#### EXERCISE INPUT ####
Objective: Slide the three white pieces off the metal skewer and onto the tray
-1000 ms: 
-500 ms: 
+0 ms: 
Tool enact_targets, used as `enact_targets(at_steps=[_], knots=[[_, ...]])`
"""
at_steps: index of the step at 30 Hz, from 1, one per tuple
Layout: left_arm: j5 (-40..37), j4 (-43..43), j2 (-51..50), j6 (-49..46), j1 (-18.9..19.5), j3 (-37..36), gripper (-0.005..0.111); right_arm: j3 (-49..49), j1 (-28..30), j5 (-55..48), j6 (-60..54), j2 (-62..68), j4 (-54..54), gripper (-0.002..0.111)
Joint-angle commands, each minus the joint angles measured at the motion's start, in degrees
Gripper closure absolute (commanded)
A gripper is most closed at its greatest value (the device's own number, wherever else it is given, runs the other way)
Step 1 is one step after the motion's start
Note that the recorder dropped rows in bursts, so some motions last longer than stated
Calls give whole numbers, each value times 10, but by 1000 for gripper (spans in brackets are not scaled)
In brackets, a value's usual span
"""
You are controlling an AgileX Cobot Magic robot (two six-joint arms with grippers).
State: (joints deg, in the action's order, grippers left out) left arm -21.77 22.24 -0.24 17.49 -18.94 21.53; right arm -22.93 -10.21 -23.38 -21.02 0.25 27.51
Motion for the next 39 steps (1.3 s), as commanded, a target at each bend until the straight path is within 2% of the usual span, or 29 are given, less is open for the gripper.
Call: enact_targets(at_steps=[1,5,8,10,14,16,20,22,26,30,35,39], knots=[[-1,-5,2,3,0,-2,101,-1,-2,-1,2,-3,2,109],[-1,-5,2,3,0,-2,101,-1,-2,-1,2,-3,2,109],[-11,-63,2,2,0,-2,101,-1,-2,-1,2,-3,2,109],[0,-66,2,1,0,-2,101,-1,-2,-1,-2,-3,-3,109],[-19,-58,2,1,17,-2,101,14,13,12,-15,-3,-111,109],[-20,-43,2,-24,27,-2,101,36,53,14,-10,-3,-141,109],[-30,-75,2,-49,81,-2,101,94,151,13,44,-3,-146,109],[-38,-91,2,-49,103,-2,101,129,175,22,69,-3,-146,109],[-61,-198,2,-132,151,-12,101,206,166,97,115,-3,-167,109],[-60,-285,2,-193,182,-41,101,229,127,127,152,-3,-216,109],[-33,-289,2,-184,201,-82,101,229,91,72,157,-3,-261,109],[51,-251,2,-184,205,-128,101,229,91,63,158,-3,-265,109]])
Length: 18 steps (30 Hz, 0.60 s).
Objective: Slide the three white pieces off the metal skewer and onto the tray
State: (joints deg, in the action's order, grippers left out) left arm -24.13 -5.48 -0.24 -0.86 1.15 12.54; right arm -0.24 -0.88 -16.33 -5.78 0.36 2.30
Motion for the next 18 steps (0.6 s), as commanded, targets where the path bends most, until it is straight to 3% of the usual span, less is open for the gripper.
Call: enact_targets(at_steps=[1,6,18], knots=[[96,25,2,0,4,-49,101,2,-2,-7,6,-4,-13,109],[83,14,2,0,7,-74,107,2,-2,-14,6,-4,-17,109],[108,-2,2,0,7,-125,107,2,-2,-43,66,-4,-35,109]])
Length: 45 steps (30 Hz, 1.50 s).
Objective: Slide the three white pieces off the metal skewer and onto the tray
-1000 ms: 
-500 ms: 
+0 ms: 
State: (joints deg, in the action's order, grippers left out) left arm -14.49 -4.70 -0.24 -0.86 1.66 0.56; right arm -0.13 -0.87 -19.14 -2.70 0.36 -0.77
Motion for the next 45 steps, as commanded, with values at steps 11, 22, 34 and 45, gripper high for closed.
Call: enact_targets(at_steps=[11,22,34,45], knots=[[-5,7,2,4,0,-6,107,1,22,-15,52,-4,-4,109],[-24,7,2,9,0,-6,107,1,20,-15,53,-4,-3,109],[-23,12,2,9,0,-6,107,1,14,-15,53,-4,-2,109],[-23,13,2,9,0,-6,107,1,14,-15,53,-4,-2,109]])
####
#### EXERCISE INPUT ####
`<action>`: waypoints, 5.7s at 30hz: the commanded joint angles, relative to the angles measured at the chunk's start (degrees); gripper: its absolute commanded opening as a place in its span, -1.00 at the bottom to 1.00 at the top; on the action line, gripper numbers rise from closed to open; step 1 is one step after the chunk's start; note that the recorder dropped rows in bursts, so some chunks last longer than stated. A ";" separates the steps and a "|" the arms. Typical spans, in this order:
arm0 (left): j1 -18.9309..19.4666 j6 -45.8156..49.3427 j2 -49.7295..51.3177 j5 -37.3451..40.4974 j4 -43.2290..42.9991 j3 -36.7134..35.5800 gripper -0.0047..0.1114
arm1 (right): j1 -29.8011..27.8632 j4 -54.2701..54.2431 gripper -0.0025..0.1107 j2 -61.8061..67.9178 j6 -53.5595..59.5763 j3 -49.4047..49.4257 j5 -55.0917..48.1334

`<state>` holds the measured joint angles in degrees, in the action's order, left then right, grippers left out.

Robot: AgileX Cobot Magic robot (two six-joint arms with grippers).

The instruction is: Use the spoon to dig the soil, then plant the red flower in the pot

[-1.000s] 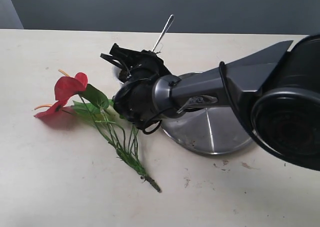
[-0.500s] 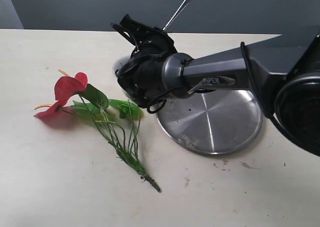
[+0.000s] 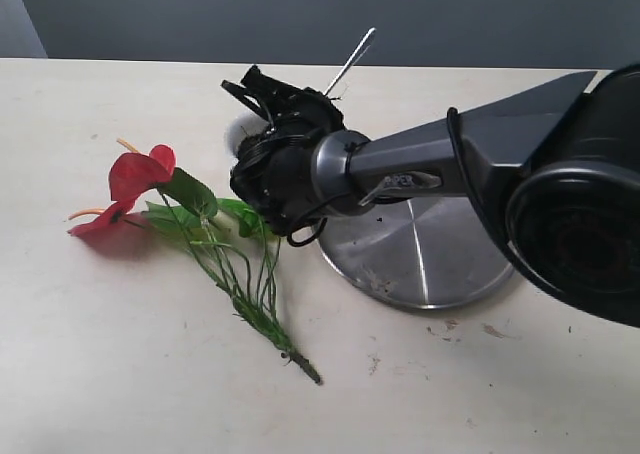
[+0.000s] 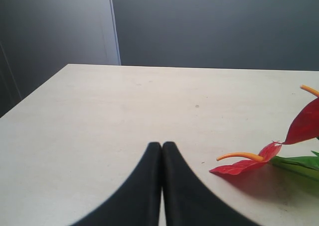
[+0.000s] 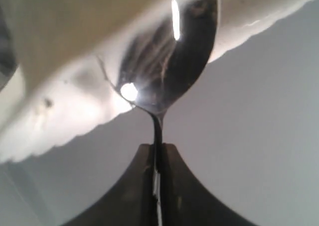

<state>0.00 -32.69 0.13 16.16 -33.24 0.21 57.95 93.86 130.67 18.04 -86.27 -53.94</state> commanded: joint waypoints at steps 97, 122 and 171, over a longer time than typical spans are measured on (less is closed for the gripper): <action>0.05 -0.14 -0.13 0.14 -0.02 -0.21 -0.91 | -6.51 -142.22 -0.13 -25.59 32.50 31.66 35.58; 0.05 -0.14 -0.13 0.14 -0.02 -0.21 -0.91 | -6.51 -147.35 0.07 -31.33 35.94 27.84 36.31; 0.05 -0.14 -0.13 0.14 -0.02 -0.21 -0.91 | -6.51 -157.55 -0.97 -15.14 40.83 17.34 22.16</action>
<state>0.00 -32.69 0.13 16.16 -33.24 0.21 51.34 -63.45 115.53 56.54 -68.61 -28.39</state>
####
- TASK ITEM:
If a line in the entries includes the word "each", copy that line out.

- OUTPUT:
Joint-angle commands, each minus the joint angles measured at the motion's start, in degrees
Calls give whole numbers, each value times 10, but by 1000 for gripper (spans in brackets are not scaled)
Motion for the next 39 steps (1.3 s), as commanded, a target at each bend until the straight path is within 2% of the usual span, or 29 are given, less is open for the gripper.

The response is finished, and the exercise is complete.